Data, similarly, is considered the face of modern day robotics engineering. He’s even in the Robot Hall of Fame. And while he’s a stiff, programmed robot that can be turned on and off, all he ever wanted was to be human. Many of the struggles Data goes through are things that everyday people go through (he’s considered a “Pinocchio-type character”), in that, what does it mean to be human, and to have an identity?
Gene Roddenberry told Brent Spiner that over the course of the show, Data was to become “more and more like a human, until the end, when he’d be very close, but still not quite there.” Since 1987, the character of Data has helped re-imagine the role of robots and artificial intelligence as they are juxtaposed next to humanity, in both television and film.

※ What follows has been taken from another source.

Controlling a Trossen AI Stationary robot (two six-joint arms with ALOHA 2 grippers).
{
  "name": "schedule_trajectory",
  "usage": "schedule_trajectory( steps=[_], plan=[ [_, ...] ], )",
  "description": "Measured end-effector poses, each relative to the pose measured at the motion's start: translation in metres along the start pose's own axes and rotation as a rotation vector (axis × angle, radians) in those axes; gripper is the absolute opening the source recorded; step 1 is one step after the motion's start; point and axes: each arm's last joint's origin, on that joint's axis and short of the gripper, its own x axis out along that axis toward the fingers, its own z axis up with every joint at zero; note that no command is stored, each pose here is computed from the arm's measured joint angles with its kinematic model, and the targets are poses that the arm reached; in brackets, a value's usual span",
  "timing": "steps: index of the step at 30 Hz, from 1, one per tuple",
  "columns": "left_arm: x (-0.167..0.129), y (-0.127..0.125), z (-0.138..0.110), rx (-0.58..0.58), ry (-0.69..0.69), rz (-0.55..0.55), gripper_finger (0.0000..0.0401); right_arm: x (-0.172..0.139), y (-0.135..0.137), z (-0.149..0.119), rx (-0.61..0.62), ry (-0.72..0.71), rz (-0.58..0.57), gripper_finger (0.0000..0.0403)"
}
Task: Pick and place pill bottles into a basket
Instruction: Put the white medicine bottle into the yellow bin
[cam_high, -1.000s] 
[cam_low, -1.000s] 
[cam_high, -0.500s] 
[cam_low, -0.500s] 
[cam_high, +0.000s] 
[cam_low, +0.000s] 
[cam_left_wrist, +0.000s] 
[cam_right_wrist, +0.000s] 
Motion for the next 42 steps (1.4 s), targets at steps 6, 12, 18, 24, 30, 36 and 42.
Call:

1 R2-D2 & C-3PO - Star Wars
It shouldn’t be too surprising that the most popular robots in film come from the most popular sci-fi films of all time. Also, despite their constant marriage-esque bickering, it’s impossible to split these two apart. R2-D2 and C-3PO play two very different roles that are altogether charming, comical, and necessary for making Star Wars the franchise it is.
R2-D2 is a simple, ‘astromech droid’ - a robot that beeps and boops instead of speaks, but he’s also brave, courageous, and through his beeps and boops he displays a stunning amount of emotion. He is also the most resourceful character in the series, with tools and a near-unlimited amount of quick fixes fashioned away in his trashcan-like frame. He has been played by English actor Kenny Baker in all six original films, and is slated to appear in the first installment of the upcoming sequel trilogy, making him one of two characters (along with Threepio) to appear in every Star Wars film.
C-3PO is R2's nervous, stiff, and genius companion. He’s a bipedal protocol droid, played in all seven films by Anthony Daniels. He is fluent in “over six million forms of communication,” and his main function is to assist in etiquette, translation, customs, and bickering. Both of these droids play pivotal roles in the Galaxy’s history, and they’ve served generations of Jedi and Skywalkers. They also play pivotal roles in real-world robotics, and are testaments to how far technology has come since the first Star Wars film in 1977 - just look at how close we are to creating real-world robots that aren’t too far removed from R2-D2 and C-3PO.